Robotic process automation (RPA) is another kind of software that copies repetitive human tasks. Together with AI’s abilities to predict and analyze, RPA helps healthcare organizations fix workflow problems, reduce denial rates, and improve cash flow.
AI agents help handle two big healthcare problems: worker shortages and patient experience.
Also, AI-powered RCM platforms often include real-time data that helps providers watch patient engagement and improve outreach plans, especially in care models focused on value and proactive management.
Even though AI agents have many benefits, using them well needs good planning. Healthcare managers and IT staff should think about:
Healthcare practice administrators, owners, and IT managers in the U.S. are seeing the value of AI agents to automate revenue cycle management. With limits on budgets, fewer workers, and more complex admin work, AI helps cut costs, speed up processes, and improve patient experience.
Flexible pricing plans like consumption-based and outcomes-based let healthcare groups adopt automation that fits their call volumes and budgets. By automating tasks like prior authorization, eligibility checks, and claims processing, AI agents lower staff load, reduce errors, and speed up revenue.
Using AI also helps keep the workforce sustainable by making up for staff shortages. Clinicians can focus more on patient care that needs human skills. Better patient experiences happen because of faster admin work and reliable information.
Healthcare leaders in the U.S. who want to improve revenue cycle management should carefully evaluate AI vendors, focus on smooth integration, and plan gradual adoption with staff training and oversight. As AI technology grows, these agents will be important for running healthcare admin more efficiently while keeping rules and quality in mind.

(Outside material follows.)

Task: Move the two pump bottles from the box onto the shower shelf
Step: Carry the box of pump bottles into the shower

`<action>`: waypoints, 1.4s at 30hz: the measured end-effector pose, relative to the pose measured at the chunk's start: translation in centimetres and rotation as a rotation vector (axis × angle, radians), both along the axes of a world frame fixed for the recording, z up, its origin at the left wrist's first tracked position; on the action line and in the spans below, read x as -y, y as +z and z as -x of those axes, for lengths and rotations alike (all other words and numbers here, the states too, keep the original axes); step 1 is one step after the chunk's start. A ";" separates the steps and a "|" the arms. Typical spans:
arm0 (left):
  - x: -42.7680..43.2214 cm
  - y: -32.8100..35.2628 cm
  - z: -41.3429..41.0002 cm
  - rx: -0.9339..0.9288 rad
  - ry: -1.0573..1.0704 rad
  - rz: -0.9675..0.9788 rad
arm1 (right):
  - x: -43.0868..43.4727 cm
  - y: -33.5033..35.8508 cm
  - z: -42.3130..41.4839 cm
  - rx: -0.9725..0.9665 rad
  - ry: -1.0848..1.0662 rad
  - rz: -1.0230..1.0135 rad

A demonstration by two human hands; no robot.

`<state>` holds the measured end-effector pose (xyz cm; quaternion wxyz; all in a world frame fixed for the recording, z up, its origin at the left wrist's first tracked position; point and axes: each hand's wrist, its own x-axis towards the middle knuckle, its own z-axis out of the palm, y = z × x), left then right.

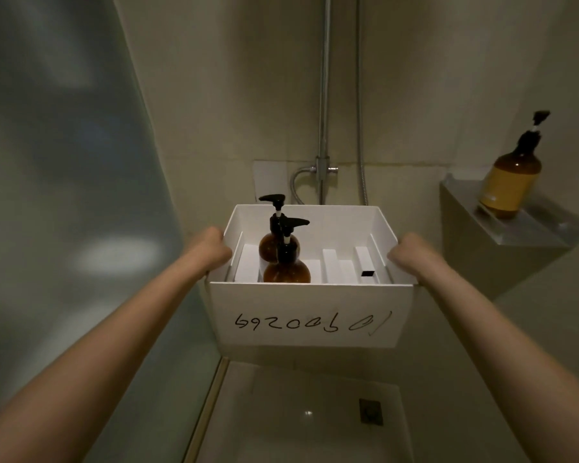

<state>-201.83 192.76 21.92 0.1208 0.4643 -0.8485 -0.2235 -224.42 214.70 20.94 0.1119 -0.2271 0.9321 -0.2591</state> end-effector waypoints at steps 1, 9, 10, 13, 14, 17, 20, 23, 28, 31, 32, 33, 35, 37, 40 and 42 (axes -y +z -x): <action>0.2 -0.8 0.2 0.011 0.004 0.002 | 0.2 -0.9 0.2 0.006 -0.002 0.003; 2.4 -9.3 1.4 0.033 -0.023 -0.014 | 1.4 -9.9 0.9 0.083 -0.051 0.029; 2.7 -10.6 1.7 0.030 -0.029 -0.022 | 1.6 -11.2 1.0 0.078 -0.058 0.023; 3.5 -14.8 2.2 0.019 -0.047 -0.046 | 2.1 -15.3 1.2 0.075 -0.083 0.007; 3.7 -16.3 2.3 0.012 -0.059 -0.051 | 2.2 -16.8 1.3 0.070 -0.093 -0.001; 4.0 -20.9 2.5 -0.007 -0.087 -0.052 | 2.5 -21.7 1.5 0.037 -0.115 -0.009; 4.0 -25.8 2.6 -0.010 -0.094 -0.042 | 2.8 -26.8 1.8 0.035 -0.115 0.010; 4.2 -30.9 2.4 0.022 -0.096 -0.026 | 2.9 -32.0 1.9 0.022 -0.111 -0.001; 4.6 -40.0 2.1 0.069 -0.079 0.000 | 3.5 -40.8 1.7 0.034 -0.075 -0.025; 4.9 -44.9 1.8 0.102 -0.074 0.003 | 3.9 -46.0 1.5 0.037 -0.048 -0.044; 5.1 -46.4 1.8 0.113 -0.073 0.005 | 4.0 -47.7 1.5 0.041 -0.043 -0.054; 5.2 -47.9 1.7 0.125 -0.073 0.006 | 4.0 -49.3 1.4 0.045 -0.041 -0.066; 5.5 -51.0 1.6 0.129 -0.075 -0.001 | 4.2 -52.3 1.2 0.052 -0.037 -0.082; 5.9 -54.1 1.6 0.118 -0.068 -0.018 | 4.4 -55.1 1.2 0.052 -0.028 -0.085; 6.3 -58.7 1.8 0.108 -0.041 -0.041 | 4.7 -59.0 1.2 0.045 -0.036 -0.102; 6.6 -61.5 1.9 0.101 -0.038 -0.044 | 4.8 -61.7 1.1 0.042 -0.039 -0.108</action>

AI agents are autonomous, task-specific AI systems designed to perform functions with minimal or no human intervention, often mimicking human-like assistance to optimize workflows and enhance efficiency in healthcare.
AI agents like VoiceCare AI’s ‘Joy’ autonomously make calls to insurance companies to verify, initiate, and follow up on prior authorizations, recording conversations and providing outcome summaries, thereby reducing labor-intensive administrative tasks.

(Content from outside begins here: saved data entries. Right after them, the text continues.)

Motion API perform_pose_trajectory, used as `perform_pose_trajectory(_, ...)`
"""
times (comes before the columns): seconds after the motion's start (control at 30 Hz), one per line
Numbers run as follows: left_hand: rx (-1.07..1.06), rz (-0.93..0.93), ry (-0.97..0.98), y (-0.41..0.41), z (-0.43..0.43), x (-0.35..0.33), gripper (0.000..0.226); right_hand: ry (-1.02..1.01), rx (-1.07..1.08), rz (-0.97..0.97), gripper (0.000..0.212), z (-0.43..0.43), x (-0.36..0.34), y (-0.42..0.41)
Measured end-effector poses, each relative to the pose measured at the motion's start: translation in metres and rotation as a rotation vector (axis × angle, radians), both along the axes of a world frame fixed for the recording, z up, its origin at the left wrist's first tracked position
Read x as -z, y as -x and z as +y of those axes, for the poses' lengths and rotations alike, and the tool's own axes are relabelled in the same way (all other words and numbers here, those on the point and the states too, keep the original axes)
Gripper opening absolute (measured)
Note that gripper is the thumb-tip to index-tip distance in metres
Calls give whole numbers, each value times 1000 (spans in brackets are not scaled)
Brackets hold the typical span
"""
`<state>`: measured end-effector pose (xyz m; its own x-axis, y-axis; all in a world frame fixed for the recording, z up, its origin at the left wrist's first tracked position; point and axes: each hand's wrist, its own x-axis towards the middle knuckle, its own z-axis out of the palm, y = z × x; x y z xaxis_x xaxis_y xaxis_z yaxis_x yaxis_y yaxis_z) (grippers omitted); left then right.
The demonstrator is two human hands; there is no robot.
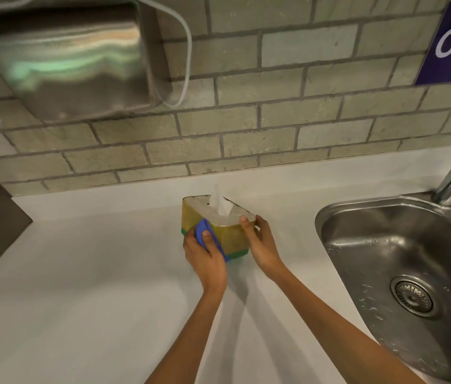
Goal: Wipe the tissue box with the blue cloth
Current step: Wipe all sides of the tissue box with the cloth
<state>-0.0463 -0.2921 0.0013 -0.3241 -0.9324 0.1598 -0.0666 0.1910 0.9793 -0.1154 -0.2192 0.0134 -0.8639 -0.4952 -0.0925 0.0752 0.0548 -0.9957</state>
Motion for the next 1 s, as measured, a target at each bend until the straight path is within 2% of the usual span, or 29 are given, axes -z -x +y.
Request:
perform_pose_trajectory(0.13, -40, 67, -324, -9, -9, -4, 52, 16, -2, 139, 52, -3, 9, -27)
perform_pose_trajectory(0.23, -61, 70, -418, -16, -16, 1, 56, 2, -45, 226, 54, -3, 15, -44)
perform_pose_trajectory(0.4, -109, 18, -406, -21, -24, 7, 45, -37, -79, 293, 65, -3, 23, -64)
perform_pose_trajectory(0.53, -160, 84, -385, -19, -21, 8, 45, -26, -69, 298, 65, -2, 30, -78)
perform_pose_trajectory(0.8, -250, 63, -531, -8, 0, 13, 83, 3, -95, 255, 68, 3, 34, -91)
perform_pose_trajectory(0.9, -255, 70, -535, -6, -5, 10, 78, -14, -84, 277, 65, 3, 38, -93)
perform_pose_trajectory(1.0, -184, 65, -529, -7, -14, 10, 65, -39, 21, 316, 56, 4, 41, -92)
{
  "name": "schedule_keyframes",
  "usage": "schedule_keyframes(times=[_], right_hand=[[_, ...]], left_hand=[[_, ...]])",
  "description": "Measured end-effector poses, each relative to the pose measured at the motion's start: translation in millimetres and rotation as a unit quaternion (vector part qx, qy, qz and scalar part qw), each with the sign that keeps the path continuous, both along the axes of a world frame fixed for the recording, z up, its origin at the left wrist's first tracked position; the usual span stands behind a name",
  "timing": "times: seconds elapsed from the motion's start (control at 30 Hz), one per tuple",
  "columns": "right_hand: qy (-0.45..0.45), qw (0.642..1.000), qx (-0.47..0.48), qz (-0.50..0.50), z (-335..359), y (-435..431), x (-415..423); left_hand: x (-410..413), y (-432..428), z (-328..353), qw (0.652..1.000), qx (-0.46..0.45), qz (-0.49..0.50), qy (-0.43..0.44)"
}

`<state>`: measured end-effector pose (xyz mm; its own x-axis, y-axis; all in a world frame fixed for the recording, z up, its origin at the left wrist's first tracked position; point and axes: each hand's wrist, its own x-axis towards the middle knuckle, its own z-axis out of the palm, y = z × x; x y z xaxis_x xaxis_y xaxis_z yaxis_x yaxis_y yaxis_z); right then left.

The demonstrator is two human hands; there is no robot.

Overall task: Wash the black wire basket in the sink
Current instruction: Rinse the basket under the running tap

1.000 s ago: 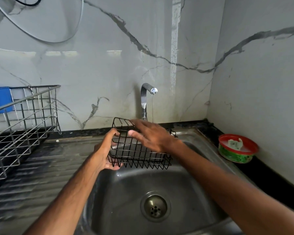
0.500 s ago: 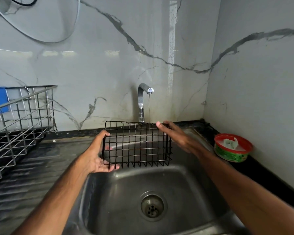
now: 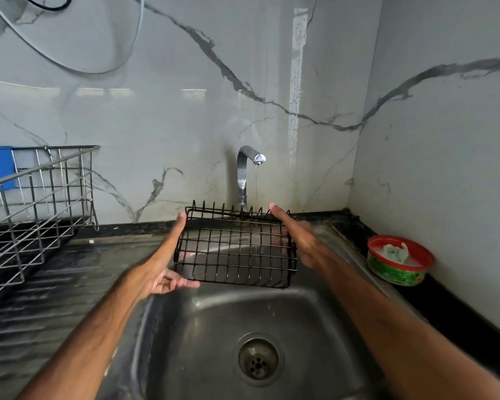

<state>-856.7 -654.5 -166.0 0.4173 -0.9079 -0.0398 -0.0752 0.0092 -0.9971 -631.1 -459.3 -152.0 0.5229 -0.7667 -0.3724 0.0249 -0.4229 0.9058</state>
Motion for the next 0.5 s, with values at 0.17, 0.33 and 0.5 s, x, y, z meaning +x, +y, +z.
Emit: schedule_keyframes(times=[0.17,0.33,0.5], right_hand=[[-0.002,0.997,0.062,-0.055,-8.7,-1.8,-4.1],[-0.013,0.993,0.079,-0.081,-11.0,-7.1,-10.5],[-0.028,0.988,0.121,-0.097,-18.2,-16.9,-17.1]], left_hand=[[-0.4,-0.1,-5.2,0.985,0.109,-0.098,-0.089],[-5.3,-4.3,-7.4,0.989,0.075,-0.093,-0.089],[-2.0,-3.6,-4.8,0.989,0.049,-0.091,-0.108]])
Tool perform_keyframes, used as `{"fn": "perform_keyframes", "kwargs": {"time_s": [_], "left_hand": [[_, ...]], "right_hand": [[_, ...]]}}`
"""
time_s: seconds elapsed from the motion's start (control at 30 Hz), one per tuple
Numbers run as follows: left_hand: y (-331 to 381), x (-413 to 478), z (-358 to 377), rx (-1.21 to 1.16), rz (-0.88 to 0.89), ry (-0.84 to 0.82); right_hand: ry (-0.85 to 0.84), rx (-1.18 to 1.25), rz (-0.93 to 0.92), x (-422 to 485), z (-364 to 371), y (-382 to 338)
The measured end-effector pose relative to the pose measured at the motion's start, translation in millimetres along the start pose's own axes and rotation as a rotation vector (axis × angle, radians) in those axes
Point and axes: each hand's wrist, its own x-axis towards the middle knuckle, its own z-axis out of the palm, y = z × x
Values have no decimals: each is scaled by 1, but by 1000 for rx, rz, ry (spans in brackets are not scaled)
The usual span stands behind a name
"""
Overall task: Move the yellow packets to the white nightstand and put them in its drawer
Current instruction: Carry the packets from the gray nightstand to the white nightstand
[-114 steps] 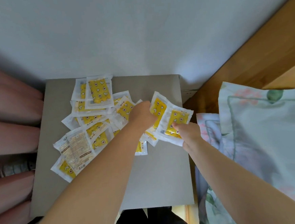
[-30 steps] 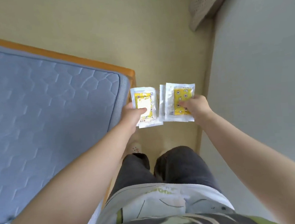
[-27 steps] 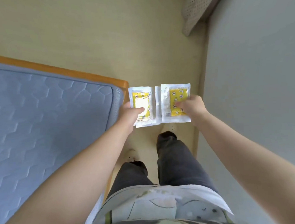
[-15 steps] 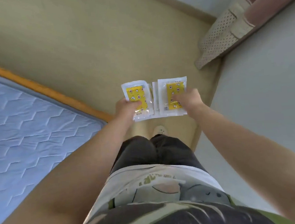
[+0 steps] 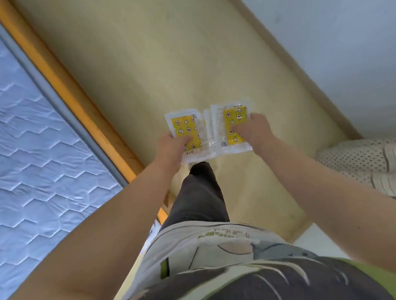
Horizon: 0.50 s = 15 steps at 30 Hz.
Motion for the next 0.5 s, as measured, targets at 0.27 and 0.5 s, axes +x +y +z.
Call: {"fn": "perform_keyframes", "kwargs": {"time_s": [0.27, 0.5], "left_hand": [[150, 90, -29, -133, 40, 82], [267, 180, -76, -263, 10, 200]], "right_hand": [[-135, -95, -60, 92, 56, -181], [-213, -176, -129, 178, 124, -336]]}}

AI agents automate repetitive and time-consuming tasks such as appointment scheduling, prior authorization, insurance verification, and claims processing, helping address workforce shortages and allowing clinicians to focus more on patient care.
AI agents like Joy typically cost between $4.02 and $4.49 per hour based on usage, with an outcomes-based pricing model of $4.99 to $5.99 per successful transaction, making it scalable according to call volumes.

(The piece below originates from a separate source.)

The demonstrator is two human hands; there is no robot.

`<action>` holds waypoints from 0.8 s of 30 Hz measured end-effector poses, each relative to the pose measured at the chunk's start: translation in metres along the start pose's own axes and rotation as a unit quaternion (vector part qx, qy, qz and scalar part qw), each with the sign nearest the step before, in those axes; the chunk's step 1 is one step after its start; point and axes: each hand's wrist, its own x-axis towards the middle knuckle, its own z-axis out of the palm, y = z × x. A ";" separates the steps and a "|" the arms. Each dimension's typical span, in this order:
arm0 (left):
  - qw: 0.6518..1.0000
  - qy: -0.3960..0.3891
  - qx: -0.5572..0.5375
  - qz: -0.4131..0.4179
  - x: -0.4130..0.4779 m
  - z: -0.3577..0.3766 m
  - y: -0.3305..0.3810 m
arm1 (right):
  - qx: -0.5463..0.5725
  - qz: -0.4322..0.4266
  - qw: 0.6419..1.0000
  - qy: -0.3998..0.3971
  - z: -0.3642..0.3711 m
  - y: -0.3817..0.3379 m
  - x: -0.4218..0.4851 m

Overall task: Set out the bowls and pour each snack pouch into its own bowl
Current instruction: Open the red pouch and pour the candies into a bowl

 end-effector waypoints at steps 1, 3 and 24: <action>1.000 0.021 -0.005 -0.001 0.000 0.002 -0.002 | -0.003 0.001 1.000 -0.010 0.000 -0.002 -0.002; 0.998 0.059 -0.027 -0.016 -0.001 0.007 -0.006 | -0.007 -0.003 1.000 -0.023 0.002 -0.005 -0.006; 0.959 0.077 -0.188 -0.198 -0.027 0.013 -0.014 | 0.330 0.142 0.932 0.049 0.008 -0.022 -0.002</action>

Companies like VoiceCare AI, Notable, Luma Health, Hyro, and Innovaccer provide AI agents focused on revenue cycle management, prior authorization, patient outreach, and other administrative healthcare tasks.
AI agents automate routine administrative duties such as patient follow-ups, medication reminders, and insurance calls, reducing the burden on healthcare staff and partially mitigating the sector’s projected shortage of 3.2 million workers by 2026.
Payers use AI agents to automate member service requests like issuing ID cards or scheduling procedures, improving member satisfaction while reducing the nearly $14 million average annual cost of operating healthcare call centers.
By autonomously managing prior authorizations and communication with insurers, AI agents reduce delays, enhance efficiency, and ensure timely approval for treatments, thereby minimizing patient wait times and improving access to care.
AI agents require rigorous testing for accuracy, reliability, safety, seamless integration into clinical workflows, transparent reasoning, clinical trials, and adherence to ethical and legal standards to be trusted in supporting clinical decisions.
Future AI agents may expand to clinical decision support, patient engagement with after-visit summaries, disaster relief communication, and scaling value-based care by proactively managing larger patient populations through autonomous outreach and care coordination.